Please transcribe only the lines that run from the line bearing "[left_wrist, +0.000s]" to the end of the entries, keeping both end lines. Skip the pictures.

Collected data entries
○ ○ ○ ○ ○ ○ ○
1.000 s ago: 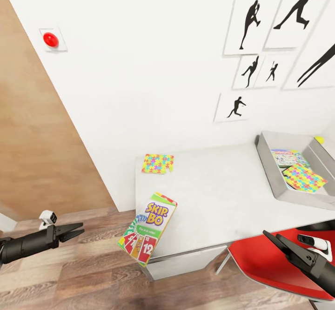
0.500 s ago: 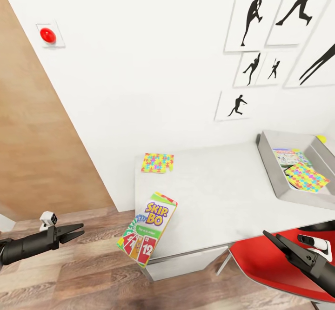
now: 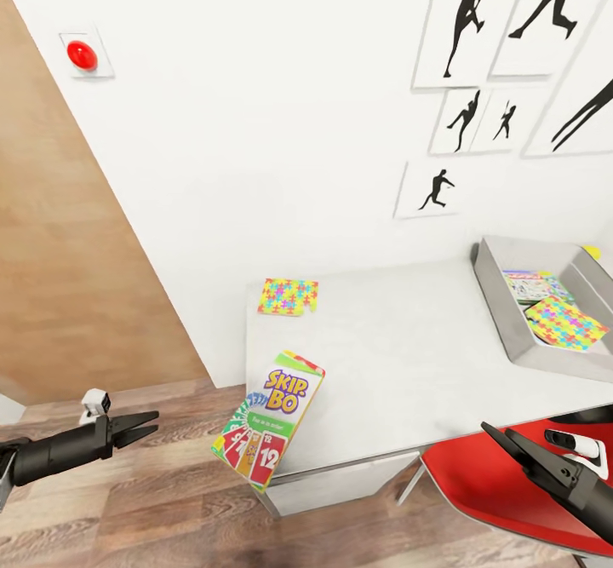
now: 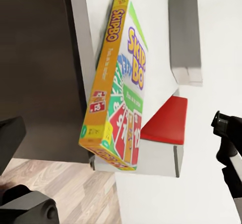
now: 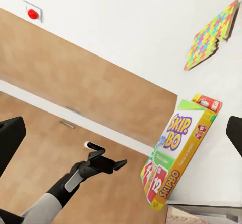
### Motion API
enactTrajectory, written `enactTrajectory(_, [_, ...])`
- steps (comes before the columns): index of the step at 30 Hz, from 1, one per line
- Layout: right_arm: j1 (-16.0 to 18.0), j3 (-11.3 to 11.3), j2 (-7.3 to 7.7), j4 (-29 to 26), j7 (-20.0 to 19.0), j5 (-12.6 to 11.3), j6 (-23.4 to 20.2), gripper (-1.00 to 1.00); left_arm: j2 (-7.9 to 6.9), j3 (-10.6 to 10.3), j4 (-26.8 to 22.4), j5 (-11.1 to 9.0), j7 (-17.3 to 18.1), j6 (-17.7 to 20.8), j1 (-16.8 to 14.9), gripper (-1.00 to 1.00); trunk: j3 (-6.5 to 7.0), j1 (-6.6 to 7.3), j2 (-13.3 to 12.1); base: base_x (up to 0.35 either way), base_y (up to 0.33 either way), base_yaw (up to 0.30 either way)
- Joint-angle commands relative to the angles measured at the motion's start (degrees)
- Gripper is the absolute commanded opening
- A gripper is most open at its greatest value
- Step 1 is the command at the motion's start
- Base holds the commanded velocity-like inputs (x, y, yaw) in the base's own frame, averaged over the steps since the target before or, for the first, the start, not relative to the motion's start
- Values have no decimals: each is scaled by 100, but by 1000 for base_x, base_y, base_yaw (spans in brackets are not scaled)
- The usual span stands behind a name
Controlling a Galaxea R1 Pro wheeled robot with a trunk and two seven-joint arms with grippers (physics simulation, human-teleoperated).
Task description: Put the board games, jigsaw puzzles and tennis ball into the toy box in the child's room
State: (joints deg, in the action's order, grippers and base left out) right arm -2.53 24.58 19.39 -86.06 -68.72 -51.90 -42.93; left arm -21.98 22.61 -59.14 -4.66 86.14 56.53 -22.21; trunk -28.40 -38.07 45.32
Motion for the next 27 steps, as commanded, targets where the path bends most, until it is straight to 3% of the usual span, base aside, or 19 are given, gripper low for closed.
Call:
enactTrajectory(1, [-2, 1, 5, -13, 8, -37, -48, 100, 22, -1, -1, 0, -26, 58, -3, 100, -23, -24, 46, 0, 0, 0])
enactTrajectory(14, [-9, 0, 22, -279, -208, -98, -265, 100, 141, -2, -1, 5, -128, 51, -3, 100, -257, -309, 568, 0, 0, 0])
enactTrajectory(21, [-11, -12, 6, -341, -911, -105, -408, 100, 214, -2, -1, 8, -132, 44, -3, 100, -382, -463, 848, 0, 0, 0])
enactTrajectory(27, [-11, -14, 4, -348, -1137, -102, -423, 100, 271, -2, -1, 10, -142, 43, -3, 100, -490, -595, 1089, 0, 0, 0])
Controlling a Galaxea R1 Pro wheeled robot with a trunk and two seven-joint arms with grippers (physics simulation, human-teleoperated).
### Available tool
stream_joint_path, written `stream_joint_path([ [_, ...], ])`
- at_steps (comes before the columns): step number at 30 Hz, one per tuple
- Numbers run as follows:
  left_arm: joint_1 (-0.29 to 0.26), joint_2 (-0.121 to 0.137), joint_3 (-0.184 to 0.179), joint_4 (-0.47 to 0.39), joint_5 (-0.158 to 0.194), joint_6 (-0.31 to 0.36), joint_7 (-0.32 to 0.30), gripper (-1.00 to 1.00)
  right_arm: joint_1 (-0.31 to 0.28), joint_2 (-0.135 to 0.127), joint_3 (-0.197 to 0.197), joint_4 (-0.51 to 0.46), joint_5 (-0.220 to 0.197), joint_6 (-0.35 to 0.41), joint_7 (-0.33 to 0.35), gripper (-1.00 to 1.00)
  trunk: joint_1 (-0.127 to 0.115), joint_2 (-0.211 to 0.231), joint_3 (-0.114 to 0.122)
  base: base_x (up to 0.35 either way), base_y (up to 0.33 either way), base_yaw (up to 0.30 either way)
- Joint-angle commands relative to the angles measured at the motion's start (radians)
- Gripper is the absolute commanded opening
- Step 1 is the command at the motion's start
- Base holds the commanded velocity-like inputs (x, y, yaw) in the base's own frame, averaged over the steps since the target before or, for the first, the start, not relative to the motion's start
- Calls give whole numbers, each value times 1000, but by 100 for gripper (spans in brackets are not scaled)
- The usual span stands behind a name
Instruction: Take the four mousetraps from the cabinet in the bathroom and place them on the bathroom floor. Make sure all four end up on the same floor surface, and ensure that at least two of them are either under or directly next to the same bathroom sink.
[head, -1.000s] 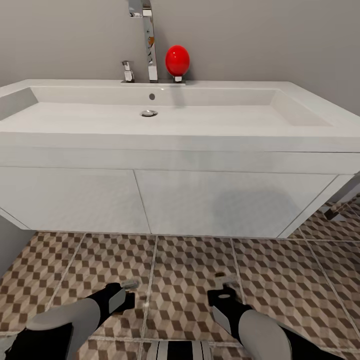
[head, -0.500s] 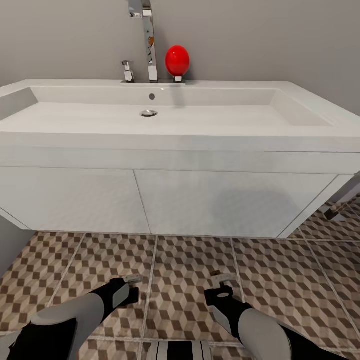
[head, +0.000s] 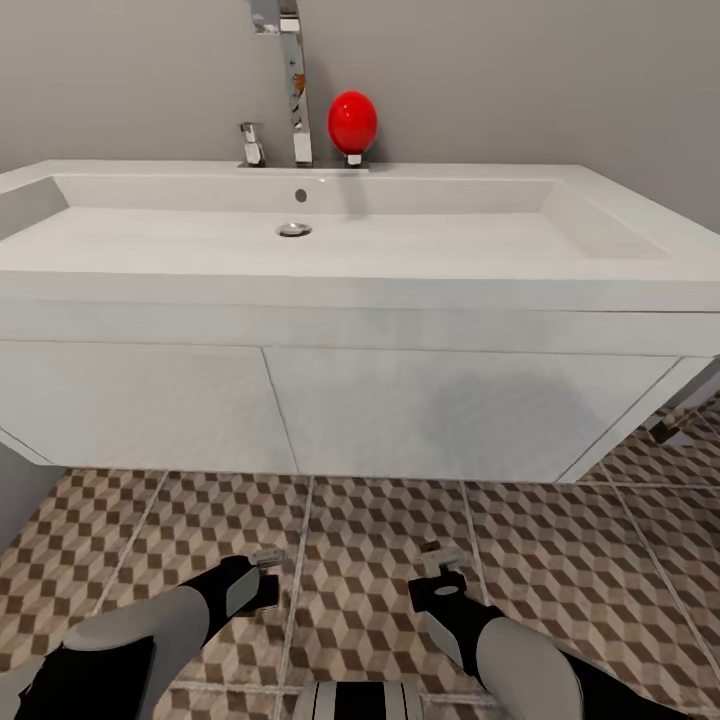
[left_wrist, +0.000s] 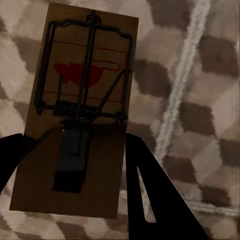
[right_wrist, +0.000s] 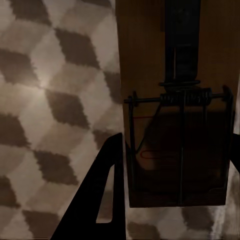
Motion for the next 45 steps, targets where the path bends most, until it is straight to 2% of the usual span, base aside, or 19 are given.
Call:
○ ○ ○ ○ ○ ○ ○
**Finished exercise**
[left_wrist, +0.000s] 
[right_wrist, +0.000s] 
Motion for the next 45 steps, targets where the path bends most, until it is straight to 2% of the usual span, base aside, or 19 are given.
Call:

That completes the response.